Problem to work on:
Scan the entries below, and for each line that includes the word "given", make a copy.

────────────────────────────────────────

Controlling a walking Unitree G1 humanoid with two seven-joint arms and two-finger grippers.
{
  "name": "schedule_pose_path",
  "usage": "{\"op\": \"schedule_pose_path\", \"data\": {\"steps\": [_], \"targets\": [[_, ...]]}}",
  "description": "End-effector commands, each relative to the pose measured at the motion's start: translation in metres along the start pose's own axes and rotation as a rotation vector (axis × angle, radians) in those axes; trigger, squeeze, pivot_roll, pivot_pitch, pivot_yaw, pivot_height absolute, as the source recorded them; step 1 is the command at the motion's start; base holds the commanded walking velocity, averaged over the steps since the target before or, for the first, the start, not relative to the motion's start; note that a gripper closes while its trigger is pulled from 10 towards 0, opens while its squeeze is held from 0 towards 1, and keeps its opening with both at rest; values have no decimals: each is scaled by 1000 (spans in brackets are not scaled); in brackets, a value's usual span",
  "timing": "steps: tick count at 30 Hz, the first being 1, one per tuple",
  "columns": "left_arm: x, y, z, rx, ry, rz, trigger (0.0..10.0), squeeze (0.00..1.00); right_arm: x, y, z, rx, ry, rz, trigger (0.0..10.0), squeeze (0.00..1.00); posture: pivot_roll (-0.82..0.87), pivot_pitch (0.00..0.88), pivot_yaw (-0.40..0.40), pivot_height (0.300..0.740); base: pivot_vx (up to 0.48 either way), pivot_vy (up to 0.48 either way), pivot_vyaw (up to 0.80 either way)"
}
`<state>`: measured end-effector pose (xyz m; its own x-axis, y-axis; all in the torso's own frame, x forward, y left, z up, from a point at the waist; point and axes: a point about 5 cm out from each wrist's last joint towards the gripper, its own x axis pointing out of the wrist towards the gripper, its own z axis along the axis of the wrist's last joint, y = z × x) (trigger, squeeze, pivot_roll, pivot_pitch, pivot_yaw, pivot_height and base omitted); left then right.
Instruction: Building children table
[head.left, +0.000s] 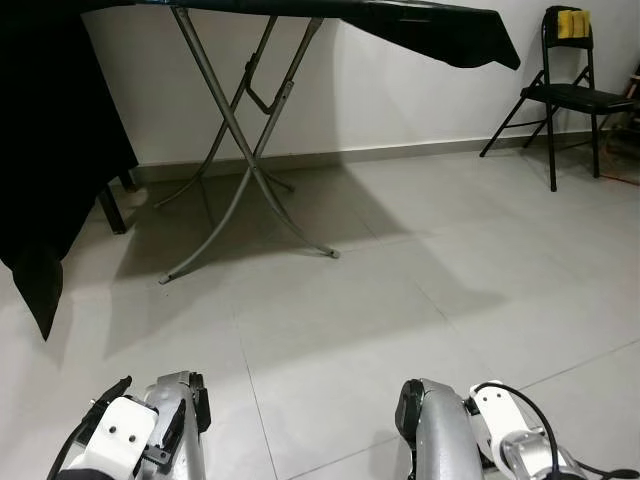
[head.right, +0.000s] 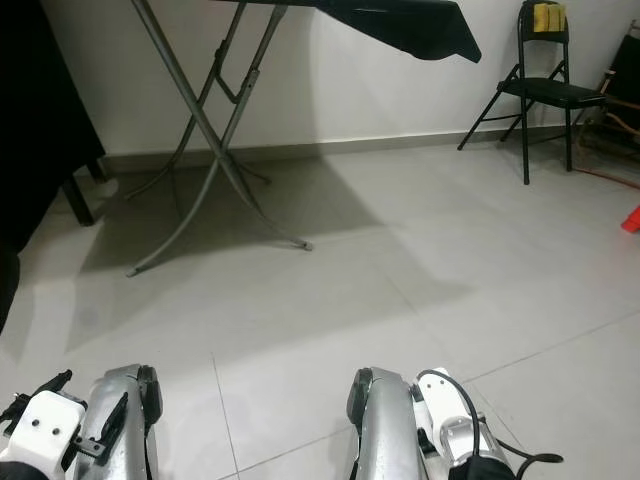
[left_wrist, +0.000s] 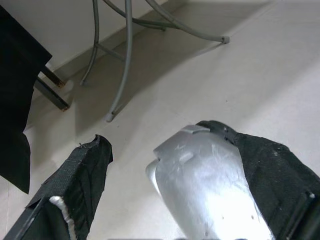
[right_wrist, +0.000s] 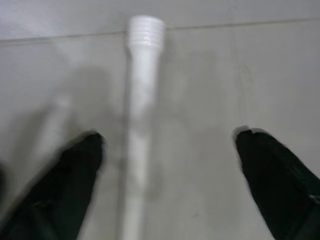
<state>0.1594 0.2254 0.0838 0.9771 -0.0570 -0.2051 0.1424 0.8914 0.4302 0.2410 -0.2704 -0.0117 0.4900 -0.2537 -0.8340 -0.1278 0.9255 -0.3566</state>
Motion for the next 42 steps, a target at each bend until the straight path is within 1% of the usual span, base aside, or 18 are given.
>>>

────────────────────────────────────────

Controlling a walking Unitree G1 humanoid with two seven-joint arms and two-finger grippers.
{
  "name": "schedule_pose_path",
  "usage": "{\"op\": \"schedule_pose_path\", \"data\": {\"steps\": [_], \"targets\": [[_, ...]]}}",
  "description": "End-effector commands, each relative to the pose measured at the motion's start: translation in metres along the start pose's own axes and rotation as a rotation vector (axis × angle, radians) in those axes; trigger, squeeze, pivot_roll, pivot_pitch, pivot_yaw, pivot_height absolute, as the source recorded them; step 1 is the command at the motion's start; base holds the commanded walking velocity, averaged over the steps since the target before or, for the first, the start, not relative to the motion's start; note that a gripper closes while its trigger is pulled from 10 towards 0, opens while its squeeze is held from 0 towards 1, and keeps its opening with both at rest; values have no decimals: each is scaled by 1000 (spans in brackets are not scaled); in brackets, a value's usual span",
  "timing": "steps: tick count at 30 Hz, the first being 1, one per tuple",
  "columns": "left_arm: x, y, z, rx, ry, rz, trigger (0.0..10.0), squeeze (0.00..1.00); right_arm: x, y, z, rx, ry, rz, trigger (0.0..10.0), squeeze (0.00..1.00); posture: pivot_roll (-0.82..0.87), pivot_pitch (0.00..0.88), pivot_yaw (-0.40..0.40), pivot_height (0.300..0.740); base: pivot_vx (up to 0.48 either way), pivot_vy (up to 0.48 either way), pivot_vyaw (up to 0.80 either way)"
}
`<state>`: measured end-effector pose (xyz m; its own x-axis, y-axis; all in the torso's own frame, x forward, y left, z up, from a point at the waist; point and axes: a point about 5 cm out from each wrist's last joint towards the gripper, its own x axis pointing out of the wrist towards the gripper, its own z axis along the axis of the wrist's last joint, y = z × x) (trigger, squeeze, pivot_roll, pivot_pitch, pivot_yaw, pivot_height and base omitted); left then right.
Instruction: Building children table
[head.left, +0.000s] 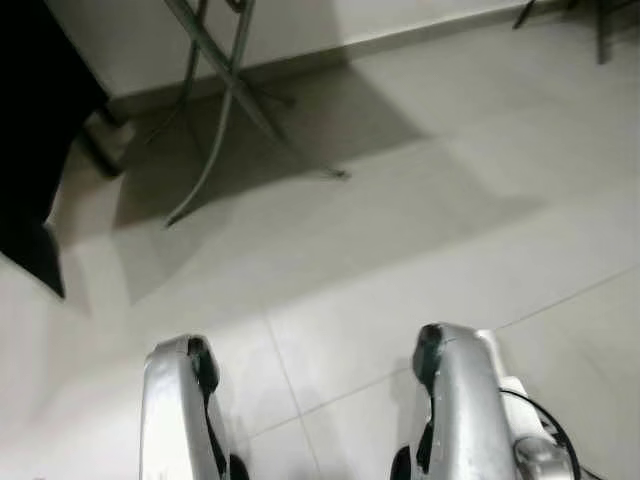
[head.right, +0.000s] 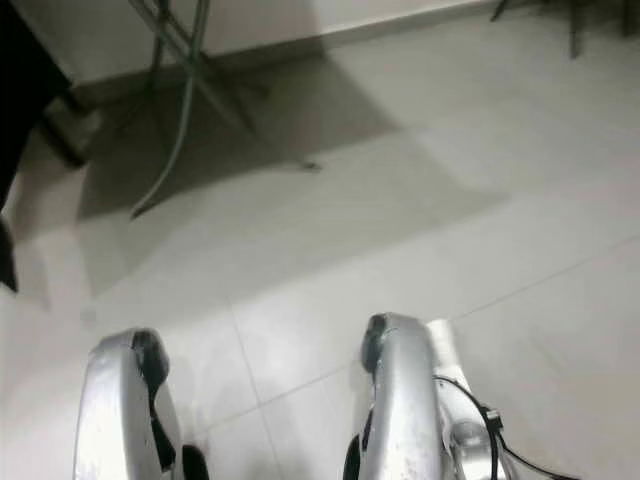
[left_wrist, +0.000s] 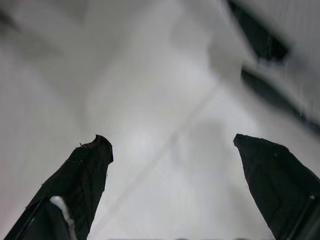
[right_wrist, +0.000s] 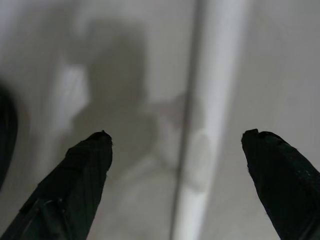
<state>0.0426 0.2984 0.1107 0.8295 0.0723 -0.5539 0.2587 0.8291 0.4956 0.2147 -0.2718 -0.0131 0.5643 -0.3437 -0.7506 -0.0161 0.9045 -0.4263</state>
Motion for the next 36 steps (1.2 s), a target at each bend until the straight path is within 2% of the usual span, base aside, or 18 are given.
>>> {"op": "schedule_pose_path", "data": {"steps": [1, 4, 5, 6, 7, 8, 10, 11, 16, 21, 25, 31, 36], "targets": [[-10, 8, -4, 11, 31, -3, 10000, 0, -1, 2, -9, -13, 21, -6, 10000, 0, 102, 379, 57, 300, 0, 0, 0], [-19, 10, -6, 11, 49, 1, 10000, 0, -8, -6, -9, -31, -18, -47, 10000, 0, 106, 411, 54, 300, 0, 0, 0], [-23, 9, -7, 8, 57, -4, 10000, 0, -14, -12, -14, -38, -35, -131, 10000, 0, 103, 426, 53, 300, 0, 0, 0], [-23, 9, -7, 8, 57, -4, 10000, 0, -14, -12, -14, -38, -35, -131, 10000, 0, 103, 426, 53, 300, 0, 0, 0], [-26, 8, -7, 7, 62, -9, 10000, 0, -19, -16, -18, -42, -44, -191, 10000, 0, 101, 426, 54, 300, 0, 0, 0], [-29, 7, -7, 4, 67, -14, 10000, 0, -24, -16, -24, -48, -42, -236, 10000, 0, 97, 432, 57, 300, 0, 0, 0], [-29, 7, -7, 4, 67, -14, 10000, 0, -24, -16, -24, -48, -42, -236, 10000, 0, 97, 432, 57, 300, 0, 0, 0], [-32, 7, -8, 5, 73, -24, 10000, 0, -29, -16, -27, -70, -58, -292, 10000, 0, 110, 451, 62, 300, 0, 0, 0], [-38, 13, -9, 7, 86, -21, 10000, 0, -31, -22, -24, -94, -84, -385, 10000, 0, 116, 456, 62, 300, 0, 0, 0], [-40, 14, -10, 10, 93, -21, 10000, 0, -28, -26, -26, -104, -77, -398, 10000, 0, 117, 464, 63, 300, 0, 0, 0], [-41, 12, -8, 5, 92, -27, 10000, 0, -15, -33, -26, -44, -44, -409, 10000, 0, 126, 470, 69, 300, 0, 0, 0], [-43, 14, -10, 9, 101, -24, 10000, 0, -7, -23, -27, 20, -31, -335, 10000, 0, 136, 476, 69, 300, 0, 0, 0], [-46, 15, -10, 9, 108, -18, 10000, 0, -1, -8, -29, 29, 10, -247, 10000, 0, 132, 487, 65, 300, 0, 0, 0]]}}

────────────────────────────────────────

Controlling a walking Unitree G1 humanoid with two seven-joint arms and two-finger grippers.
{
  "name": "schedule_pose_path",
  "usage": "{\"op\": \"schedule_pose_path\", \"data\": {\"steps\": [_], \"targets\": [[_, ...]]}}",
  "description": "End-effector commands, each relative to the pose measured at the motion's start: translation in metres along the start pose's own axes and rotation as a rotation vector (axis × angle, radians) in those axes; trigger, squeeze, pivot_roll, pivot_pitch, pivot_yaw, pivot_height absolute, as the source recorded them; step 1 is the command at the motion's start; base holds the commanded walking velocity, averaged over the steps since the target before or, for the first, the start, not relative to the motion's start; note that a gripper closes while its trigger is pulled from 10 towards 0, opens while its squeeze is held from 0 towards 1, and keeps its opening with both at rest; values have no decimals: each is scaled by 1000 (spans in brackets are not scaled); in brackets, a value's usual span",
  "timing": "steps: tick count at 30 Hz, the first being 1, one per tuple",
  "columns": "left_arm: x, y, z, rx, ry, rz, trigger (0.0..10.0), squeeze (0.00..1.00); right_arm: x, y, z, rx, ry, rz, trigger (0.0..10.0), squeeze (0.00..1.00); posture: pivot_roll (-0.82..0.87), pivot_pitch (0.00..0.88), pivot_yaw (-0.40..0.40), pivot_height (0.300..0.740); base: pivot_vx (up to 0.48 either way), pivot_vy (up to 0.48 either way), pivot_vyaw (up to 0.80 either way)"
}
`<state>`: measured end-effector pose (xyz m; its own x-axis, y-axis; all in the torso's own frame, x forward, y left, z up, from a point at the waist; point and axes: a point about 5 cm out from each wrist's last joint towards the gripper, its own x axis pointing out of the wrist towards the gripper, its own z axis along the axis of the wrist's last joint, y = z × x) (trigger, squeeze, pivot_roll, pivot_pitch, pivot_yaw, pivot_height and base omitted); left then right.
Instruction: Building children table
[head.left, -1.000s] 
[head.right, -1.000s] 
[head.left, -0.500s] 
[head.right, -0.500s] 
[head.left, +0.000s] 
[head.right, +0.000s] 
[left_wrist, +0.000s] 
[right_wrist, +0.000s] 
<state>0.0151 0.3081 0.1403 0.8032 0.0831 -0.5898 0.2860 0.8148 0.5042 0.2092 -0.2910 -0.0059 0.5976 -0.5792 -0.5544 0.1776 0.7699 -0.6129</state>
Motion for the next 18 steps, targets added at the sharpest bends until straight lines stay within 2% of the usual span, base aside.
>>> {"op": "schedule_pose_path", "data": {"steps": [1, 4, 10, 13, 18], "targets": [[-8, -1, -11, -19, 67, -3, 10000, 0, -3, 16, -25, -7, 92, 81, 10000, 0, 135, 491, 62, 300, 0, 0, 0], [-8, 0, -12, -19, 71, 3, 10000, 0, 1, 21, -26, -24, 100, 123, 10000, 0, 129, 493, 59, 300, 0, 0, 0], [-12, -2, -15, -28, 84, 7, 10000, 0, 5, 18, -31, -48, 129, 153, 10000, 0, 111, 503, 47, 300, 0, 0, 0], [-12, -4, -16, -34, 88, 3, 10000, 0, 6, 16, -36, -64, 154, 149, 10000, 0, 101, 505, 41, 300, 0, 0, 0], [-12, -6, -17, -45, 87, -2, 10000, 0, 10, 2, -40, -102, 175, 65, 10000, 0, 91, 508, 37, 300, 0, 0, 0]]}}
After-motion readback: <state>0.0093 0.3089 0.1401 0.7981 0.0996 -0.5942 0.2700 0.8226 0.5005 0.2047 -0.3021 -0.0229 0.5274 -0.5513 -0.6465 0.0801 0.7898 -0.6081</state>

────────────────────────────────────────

Written answer:
Motion for the next 42 steps, a target at each bend until the straight path is within 1% of the usual span, base aside, or 18 are given.
Motion for the next 36 steps (1.2 s), a target at each bend until the straight path is within 2% of the usual span, base aside, or 18 are given.

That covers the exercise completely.